First we add an in_comment boolean variable to keep track of whether we’re currently inside a multi-line comment (this variable isn’t used for single-line comments).

Moving down into the while loop, we require both mcs and mce to be non-NULL strings of length greater than 0 in order to turn on multi-line comment highlighting. We also check to make sure we’re not in a string, because having /* inside a string doesn’t start a comment in most languages. Okay, I’ll say it: all languages.
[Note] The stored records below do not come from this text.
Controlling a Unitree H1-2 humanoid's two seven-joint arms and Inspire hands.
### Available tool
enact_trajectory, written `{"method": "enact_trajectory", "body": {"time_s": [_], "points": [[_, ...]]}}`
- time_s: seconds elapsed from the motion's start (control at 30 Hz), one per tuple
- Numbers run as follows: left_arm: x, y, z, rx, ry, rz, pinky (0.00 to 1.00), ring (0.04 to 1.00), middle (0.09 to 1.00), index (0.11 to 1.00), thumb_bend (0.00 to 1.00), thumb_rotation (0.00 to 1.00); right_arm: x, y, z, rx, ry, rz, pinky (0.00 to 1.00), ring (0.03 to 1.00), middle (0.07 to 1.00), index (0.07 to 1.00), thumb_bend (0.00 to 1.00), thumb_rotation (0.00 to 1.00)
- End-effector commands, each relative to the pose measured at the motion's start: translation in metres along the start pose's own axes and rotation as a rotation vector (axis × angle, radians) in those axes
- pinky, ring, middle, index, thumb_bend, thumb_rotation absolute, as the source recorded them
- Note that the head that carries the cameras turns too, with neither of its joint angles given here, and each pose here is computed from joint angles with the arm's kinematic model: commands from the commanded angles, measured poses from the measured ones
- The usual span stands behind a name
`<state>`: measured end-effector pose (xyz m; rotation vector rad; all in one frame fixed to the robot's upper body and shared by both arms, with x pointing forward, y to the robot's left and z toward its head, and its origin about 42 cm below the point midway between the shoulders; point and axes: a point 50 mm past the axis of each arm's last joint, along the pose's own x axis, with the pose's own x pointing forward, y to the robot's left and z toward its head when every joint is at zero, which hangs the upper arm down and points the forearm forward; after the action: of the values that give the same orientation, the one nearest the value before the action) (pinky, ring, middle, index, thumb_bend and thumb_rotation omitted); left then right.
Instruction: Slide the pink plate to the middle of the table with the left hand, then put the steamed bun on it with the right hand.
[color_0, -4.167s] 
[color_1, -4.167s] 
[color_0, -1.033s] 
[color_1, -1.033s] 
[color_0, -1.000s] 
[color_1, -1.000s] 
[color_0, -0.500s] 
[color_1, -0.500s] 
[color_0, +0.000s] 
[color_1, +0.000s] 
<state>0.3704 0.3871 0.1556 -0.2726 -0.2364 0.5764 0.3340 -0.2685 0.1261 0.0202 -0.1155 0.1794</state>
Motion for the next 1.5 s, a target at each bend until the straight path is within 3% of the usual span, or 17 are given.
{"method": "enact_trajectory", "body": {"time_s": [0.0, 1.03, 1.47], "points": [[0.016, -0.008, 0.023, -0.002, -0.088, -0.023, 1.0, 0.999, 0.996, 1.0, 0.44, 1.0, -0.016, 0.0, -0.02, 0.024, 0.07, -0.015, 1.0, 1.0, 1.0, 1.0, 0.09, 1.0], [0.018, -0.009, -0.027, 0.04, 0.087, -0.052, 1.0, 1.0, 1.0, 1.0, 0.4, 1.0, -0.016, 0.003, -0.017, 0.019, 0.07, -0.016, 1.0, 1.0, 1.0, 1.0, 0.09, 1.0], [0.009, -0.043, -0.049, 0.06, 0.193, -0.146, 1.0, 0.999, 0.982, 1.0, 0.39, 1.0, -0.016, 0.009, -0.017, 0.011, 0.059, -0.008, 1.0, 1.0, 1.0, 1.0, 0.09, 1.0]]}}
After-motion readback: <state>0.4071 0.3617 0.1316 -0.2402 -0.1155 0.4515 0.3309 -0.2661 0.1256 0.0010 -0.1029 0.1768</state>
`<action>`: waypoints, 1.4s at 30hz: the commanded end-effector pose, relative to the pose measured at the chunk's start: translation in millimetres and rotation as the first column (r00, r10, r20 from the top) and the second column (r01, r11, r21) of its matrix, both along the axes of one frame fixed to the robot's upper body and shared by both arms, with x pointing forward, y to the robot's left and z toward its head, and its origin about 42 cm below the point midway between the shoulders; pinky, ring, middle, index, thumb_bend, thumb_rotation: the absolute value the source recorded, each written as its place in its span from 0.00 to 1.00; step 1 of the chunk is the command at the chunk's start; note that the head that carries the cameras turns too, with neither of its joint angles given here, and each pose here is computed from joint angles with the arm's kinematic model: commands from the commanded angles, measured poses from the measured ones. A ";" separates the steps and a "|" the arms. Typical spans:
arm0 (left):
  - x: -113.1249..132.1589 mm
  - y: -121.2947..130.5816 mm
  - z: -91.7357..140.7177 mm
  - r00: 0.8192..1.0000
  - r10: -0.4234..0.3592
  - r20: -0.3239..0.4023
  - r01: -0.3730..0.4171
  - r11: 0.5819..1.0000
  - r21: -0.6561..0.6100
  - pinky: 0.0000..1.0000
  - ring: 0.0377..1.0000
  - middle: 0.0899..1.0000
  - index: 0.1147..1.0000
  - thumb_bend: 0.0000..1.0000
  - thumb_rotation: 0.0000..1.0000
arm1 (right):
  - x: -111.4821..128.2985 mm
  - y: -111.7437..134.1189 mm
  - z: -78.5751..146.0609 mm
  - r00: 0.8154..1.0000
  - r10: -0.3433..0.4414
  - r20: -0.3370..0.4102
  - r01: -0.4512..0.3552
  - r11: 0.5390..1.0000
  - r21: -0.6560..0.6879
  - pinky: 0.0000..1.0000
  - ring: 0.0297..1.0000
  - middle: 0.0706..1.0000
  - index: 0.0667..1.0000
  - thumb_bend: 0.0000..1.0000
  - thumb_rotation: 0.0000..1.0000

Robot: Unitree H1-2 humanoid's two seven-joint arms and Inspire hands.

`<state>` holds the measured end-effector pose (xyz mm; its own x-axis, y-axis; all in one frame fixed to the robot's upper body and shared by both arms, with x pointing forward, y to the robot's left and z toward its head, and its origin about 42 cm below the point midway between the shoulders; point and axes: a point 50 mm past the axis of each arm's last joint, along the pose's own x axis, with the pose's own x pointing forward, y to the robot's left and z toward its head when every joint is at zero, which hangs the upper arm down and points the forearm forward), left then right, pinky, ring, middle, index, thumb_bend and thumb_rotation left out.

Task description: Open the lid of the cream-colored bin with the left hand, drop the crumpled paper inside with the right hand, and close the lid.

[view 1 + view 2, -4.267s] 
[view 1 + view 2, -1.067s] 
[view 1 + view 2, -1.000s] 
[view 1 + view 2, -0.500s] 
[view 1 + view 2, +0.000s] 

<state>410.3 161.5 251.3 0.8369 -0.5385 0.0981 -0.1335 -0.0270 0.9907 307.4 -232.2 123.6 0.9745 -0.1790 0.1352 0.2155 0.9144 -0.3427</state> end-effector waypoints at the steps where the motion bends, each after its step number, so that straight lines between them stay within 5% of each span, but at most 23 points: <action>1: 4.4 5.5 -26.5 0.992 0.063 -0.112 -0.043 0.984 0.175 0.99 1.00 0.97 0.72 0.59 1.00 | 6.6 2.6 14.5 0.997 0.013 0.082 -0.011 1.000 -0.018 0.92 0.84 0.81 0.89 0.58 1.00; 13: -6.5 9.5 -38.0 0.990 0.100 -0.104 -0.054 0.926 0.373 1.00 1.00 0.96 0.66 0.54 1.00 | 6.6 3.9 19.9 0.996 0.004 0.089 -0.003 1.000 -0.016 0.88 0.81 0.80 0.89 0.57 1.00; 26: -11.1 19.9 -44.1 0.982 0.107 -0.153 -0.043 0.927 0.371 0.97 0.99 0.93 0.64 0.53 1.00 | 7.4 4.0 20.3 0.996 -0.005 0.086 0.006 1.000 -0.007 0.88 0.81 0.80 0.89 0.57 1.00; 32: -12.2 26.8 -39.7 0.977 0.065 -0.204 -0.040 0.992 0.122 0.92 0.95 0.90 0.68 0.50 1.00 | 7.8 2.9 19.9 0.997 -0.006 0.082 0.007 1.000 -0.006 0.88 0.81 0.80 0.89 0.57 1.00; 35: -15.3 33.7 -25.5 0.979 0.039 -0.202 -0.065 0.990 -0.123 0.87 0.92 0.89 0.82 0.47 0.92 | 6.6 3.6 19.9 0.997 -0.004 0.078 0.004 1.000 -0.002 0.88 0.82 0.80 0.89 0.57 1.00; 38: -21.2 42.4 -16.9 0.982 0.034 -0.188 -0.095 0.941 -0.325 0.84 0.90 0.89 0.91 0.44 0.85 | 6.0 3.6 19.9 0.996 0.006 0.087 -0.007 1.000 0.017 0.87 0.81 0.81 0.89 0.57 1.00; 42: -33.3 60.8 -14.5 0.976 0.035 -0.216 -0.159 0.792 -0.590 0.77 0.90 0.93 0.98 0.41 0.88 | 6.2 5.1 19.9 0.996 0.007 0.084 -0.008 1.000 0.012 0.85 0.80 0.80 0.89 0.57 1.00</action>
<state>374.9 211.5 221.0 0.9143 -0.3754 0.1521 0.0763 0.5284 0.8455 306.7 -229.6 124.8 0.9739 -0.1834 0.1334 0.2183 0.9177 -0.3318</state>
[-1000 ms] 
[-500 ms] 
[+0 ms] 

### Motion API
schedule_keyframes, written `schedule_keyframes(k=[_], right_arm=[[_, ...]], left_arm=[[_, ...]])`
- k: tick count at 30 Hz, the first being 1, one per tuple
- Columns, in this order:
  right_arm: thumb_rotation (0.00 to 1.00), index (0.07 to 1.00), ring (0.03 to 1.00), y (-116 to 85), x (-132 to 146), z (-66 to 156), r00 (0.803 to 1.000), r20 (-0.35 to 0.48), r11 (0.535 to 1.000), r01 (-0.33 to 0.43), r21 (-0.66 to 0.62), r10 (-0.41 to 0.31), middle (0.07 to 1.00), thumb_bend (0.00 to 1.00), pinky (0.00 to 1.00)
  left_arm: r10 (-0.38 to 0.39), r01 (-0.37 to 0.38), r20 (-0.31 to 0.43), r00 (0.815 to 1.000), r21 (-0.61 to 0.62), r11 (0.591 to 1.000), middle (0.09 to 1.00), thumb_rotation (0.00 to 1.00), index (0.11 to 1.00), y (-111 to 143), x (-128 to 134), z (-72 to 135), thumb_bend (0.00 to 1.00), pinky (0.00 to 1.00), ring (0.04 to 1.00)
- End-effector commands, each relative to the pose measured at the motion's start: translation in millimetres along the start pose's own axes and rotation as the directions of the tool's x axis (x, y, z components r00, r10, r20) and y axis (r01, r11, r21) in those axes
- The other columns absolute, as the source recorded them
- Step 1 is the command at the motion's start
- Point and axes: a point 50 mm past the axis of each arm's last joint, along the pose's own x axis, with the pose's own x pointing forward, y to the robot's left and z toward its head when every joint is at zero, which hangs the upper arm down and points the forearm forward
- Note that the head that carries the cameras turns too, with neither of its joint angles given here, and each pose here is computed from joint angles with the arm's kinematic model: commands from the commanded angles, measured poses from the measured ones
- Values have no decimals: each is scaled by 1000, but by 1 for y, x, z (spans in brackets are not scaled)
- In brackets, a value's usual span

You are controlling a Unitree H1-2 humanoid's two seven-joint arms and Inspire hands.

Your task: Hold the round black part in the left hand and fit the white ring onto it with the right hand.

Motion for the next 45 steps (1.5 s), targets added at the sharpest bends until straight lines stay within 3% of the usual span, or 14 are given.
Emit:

If we’re currently in a multi-line comment, then we can safely highlight the current character with HL_MLCOMMENT. Then we check if we’re at the end of a multi-line comment by using strncmp() with mce. If so, we use memset() to highlight the whole mce string with HL_MLCOMMENT, and then we consume it. If we’re not at the end of the comment, we simply consume the current character which we already highlighted.

If we’re not currently in a multi-line comment, then we use strncmp() with mcs to check if we’re at the beginning of a multi-line comment. If so, we use memset() to highlight the whole mcs string with HL_MLCOMMENT, set in_comment to true, and consume the whole mcs string.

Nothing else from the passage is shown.